Takashi Murakami, speaking at the Brooklyn Museum’s press preview today. Director Arnold Lehman listens.
Sorry I’ve been away all day, art-lings, but I’ve been prowling the Murakami press preview at the Brooklyn Museum, on which I’ll be commenting soon (if all goes according to plan) on New York Public Radio (WNYC). I think I’ll save my first (mostly favorable) takes on the art and the installation for my audio analysis. (As always, I’ll post that on CultureGrrl, when available.)
I do have a somewhat broader (if not broadminded) perspective on the show, since I saw the very different installation at the organizing venue—the Los Angeles Museum of Contemporary Art’s Geffen Contemporary. Let me just say, for now, that one of my favorite aspects of the Brooklyn version is the site-specific part—the murals that Murakami created expressly for the stairway joining the two parts of the show, on the fourth and fifth floor:
But in my continuing Vuitton vendetta, let me quote, without comment (because I think none is necessary) remarks made today to justify the museum presence of the for-profit, externally run boutique.

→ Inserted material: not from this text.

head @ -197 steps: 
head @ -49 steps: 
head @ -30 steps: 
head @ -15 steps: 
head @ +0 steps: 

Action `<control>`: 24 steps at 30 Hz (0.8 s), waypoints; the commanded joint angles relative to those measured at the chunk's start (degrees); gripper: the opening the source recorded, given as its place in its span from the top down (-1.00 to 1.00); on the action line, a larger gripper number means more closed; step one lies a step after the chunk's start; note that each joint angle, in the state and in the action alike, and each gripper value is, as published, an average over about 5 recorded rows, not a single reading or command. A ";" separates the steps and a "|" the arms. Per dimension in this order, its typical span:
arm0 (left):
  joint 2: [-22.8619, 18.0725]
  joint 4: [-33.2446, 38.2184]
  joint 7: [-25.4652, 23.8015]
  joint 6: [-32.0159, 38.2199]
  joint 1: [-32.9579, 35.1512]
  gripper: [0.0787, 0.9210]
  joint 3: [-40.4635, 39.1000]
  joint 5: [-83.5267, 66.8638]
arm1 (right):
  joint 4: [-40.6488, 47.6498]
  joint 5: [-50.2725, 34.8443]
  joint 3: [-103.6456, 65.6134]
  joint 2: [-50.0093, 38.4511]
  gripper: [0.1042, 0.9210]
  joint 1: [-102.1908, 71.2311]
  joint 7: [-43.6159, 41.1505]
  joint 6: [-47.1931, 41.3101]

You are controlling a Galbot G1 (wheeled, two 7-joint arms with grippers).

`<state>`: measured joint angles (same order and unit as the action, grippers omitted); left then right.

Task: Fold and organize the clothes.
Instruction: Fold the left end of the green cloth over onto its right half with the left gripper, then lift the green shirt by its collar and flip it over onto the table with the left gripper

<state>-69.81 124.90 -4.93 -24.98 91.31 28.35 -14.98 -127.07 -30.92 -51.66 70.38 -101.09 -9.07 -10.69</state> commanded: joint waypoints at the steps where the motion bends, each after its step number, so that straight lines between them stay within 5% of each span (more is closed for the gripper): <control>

Murakami (talking to reporters in the galleries): I cannot understand it. We can enjoy the MoMA store, so why not this [the Louis Vuitton boutique]?
Lehman (at the press conference): The permanent collection galleries of our museum are filled with objects that you could buy in retail stores—such as Herman Miller furniture and Tiffany silver—which represent the highest aesthetic achievements of their particular historic periods. [Their status as retail products] does not diminish their aesthetic power….The same is true of Takashi’s designs.
But Arnold, why did you avoid calling on me at the beginning of the question period, even though mine was the only hand raised and your trustee, sitting onstage, even pointed me out to you?
Could it have been because of this? Or maybe Lehman knew I would inquire whether he saw any distinction between works from the museum’s permanent collection and works for sale, in a privately run store at a nonprofit institution, from the inventory of a commercial luxury goods conglomerate.
Speaking of fashion, today I witnessed a press-preview first—two “celebrity stylists” who kept shadowing the artist, spraying and smoothing his coif:
“Hairspray,” the exhibition
Do you think George Clooney will have groomers at the Metropolitan Museum’s Costume Institute benefit? (Harold, I still haven’t gotten my invitation!) Why didn’t I engage one of these people for my bad-hair day at the Athens International Conference last month? Good thing I asked for their card.